Eksistensi Perempuan dalam Pandangan Islam Islam sangat menghargai eksistensi perempuan sebagaimana eksistensi lelaki. Hal ini secara gamblang dipahami dari firman Allah Surah an-Nisaa’: 1 yang menegaskan bahwa baik lekai dan perempuan diciptakan dari satu jiwa yang sama. Hal ini pun dikuatkan lagi dengan hadits riwayat Ahmad dan Ibnu Daud bahwa rasulullah mengemukakan ‘perempuan adalah saudara bagi lelaki’.

Lebih dari itu, Islam pun memperbaiki kesalahpahaman persepsi yang telah terjadi secara turun temurun -yang menyatakan bahwa turunnya Adam ke Surga disebabkan oleh perempuan –yang dalam hal ini adalah Hawa- dengan mengungkapkan bahwa hal itu terjadi karena kesalahan keduanya; kesalahan karena mereka berdua tidak mampu mengendalikan diri dengan baik untuk tidak melanggar perintah-Nya. Hal ini bisa dipahami dari firman-Nya Surah al-Baqqarah: 36; al-A’raaf: 20, 23 dan Thaahaa: 121.
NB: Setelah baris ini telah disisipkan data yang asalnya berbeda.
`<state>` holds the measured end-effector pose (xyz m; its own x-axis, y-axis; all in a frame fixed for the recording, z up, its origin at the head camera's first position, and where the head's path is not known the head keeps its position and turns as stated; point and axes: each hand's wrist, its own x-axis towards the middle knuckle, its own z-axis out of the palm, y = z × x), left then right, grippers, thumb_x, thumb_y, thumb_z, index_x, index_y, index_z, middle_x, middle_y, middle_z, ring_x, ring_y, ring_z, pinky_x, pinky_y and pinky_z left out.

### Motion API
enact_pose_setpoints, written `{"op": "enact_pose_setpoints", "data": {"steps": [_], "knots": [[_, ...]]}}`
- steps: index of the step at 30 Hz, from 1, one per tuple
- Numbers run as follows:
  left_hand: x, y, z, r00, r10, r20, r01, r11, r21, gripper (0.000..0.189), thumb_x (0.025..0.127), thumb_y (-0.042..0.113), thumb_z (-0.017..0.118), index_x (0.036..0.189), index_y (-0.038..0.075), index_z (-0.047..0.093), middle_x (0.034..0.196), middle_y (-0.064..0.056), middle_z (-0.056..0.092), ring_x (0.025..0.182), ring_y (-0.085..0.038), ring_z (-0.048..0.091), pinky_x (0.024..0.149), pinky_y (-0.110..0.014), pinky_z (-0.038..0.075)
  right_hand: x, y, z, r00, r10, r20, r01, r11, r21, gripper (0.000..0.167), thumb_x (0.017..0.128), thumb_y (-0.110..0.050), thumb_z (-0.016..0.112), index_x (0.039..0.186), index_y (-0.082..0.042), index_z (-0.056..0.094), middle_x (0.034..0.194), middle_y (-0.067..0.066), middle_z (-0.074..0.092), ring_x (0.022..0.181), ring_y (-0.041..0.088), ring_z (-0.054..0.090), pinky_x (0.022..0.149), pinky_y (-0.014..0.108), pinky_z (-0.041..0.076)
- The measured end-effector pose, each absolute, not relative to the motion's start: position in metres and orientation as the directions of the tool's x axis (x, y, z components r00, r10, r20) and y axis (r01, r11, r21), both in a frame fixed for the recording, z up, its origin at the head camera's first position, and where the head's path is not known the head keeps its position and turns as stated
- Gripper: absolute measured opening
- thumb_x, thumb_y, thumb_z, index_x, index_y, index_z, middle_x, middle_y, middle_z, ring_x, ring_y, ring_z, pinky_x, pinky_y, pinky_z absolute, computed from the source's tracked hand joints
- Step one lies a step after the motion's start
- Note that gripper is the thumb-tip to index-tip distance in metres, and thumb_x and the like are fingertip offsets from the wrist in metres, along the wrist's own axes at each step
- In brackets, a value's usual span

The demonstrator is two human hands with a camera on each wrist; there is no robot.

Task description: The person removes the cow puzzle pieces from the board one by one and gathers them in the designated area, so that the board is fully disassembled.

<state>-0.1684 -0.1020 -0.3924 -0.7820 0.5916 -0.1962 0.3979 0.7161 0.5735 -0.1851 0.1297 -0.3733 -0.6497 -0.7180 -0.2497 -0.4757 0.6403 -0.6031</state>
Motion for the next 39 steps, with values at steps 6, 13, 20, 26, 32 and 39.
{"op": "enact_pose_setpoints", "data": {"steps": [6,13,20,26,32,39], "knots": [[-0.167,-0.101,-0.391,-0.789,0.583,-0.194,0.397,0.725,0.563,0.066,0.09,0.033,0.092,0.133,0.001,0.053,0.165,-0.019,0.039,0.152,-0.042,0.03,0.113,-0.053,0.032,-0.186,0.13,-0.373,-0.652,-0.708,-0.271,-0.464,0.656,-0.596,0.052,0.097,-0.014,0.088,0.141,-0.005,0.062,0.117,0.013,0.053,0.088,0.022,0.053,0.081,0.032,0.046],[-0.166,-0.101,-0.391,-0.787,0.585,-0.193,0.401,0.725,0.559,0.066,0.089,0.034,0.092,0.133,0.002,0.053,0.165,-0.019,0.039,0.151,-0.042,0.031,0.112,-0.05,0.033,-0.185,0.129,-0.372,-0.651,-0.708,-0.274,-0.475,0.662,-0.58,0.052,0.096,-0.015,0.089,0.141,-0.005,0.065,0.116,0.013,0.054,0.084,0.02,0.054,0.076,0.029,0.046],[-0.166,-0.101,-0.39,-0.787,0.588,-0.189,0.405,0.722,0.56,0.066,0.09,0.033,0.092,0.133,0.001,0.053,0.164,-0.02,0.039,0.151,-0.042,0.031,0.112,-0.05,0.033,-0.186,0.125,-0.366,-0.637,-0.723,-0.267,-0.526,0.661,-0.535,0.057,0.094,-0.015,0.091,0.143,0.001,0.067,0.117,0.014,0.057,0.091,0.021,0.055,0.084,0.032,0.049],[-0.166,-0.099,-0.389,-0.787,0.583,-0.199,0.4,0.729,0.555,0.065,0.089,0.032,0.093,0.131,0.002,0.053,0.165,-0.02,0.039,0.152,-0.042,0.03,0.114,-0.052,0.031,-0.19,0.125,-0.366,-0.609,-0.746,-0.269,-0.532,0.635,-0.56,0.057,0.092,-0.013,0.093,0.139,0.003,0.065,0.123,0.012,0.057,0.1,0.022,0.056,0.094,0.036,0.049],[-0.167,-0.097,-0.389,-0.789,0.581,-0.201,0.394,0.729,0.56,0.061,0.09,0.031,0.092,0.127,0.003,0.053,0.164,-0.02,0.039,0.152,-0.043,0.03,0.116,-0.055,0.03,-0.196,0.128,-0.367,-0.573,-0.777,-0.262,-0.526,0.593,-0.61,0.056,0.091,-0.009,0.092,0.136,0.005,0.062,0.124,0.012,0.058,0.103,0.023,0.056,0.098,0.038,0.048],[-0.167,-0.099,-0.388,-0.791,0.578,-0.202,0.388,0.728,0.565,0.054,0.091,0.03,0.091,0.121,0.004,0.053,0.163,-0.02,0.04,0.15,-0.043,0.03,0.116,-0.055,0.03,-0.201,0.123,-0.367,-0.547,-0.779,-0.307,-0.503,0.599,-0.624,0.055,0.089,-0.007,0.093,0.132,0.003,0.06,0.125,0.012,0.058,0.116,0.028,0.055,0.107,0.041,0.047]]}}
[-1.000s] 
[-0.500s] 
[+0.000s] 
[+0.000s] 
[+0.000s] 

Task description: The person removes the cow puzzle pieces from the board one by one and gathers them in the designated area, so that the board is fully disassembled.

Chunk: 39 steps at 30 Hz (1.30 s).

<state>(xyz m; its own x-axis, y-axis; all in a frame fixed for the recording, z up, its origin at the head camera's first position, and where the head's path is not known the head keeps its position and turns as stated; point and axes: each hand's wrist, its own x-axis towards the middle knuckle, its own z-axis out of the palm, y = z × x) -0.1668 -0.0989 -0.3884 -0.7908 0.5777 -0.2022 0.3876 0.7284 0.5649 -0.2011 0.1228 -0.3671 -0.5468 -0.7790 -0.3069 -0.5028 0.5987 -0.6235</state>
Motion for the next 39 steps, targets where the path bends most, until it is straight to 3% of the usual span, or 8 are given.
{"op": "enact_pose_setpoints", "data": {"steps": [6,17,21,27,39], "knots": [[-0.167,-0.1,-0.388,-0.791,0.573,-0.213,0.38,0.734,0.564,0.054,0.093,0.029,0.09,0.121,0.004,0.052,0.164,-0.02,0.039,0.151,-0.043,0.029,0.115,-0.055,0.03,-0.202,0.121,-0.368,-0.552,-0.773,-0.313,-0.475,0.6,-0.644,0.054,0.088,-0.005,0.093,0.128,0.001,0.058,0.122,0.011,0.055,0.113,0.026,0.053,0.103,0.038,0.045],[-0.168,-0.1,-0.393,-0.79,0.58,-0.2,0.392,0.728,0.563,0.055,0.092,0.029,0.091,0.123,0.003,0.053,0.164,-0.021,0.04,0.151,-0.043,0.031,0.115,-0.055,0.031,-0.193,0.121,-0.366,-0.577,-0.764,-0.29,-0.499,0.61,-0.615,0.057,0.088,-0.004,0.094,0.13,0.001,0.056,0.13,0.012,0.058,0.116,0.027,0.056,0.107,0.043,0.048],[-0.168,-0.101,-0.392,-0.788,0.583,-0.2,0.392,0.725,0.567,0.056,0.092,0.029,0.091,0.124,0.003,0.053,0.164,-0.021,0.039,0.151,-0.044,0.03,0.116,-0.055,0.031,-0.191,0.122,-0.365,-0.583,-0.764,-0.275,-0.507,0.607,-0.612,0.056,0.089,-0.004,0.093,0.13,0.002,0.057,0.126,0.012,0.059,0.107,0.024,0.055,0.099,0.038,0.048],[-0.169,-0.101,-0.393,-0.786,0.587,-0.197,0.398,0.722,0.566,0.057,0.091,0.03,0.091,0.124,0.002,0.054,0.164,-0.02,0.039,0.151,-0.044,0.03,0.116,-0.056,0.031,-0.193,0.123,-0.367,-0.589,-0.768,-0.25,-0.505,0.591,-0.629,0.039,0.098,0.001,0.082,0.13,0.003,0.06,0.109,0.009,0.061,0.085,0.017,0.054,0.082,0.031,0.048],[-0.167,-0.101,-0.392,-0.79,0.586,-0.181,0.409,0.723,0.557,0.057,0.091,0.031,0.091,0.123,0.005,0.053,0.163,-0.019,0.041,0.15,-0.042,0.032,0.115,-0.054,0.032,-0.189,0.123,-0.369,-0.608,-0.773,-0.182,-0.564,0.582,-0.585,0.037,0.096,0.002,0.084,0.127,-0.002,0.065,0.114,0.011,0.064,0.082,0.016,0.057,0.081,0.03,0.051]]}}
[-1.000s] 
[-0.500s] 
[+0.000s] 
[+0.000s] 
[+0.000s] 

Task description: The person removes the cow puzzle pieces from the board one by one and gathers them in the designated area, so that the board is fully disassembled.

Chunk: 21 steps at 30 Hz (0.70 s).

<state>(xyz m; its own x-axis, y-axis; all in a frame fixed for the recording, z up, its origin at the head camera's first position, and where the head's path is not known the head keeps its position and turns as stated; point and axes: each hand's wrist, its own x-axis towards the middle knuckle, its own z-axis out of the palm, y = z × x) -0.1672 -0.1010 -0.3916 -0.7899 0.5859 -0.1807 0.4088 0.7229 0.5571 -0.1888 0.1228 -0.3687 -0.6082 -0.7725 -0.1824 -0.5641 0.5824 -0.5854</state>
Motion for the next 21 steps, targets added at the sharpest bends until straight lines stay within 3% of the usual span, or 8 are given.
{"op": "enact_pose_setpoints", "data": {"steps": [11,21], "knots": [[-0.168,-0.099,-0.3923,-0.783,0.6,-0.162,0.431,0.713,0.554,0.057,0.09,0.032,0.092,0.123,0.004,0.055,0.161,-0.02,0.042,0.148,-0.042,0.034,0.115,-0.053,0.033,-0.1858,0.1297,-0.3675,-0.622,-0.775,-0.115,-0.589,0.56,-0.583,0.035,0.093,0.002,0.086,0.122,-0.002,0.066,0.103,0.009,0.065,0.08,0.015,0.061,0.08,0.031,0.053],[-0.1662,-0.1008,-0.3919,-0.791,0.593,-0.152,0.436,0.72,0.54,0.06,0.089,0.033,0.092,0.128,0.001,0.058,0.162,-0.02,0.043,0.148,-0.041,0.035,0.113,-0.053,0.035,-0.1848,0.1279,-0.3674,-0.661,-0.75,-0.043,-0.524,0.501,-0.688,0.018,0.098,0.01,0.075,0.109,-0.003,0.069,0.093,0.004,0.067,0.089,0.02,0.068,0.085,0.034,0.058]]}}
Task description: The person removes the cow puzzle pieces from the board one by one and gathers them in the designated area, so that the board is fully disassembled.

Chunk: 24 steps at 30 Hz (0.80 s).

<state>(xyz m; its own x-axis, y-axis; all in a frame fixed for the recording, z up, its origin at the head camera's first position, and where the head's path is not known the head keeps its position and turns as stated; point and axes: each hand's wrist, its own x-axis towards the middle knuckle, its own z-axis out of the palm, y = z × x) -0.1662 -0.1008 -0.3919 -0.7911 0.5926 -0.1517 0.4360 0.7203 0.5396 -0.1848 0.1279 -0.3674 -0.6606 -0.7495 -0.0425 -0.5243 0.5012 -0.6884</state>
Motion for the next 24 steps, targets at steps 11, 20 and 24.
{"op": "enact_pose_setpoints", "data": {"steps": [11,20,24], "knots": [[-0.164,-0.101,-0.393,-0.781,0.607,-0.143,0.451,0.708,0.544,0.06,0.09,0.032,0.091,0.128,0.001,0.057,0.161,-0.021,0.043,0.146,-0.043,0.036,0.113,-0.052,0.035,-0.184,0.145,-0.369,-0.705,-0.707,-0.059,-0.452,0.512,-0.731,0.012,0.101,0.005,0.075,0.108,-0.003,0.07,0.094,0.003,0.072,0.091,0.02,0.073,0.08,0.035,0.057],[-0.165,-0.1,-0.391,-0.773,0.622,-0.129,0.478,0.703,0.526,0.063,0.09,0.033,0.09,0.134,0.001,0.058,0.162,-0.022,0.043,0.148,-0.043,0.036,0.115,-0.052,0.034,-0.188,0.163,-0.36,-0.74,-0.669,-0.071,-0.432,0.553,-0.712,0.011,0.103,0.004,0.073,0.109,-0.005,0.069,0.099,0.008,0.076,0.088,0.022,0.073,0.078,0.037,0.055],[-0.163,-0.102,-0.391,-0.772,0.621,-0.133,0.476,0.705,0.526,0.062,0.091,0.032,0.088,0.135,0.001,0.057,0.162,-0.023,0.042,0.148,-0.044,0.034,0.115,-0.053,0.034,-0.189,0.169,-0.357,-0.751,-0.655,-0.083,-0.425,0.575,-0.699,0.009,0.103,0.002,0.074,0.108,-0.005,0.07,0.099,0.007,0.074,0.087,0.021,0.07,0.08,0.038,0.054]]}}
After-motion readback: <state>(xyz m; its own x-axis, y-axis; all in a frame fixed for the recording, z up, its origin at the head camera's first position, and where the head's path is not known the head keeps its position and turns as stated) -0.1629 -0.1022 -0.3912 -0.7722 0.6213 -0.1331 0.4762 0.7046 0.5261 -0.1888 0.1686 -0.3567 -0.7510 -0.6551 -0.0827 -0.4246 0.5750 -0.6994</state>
Untuk menegaskan kesejajaran pengakuan antara lelaki dan perempuan, Islam menyatakan bahwa pahala yang diberikan sama bagi siapapun yang berbuat baik; tanpa memandang apakah ia perempuan ataupun lelaki. Hal ini secara gamblang bisa dipahami dari firman-Nya surah an-Nahl: 97; Ali Imron: 195; dan al-Ahdzab: 35

Secara berani, Islam pun mengkritik tradisi yang pernah dilakukan bangsa Arab sebelum turunnya Islam, yang tega membunuh bayi perempuan karena demi menjaga harga diri sebagaimana tampak dalam surah an-Nahl: 59 dan melarang umat manusia melakukan hal serupa dan bahkan menganggap bahwa yang melakukannya hanyalah orang bodoh sebagaimana dipahami dalam surah al-An’aam: 140.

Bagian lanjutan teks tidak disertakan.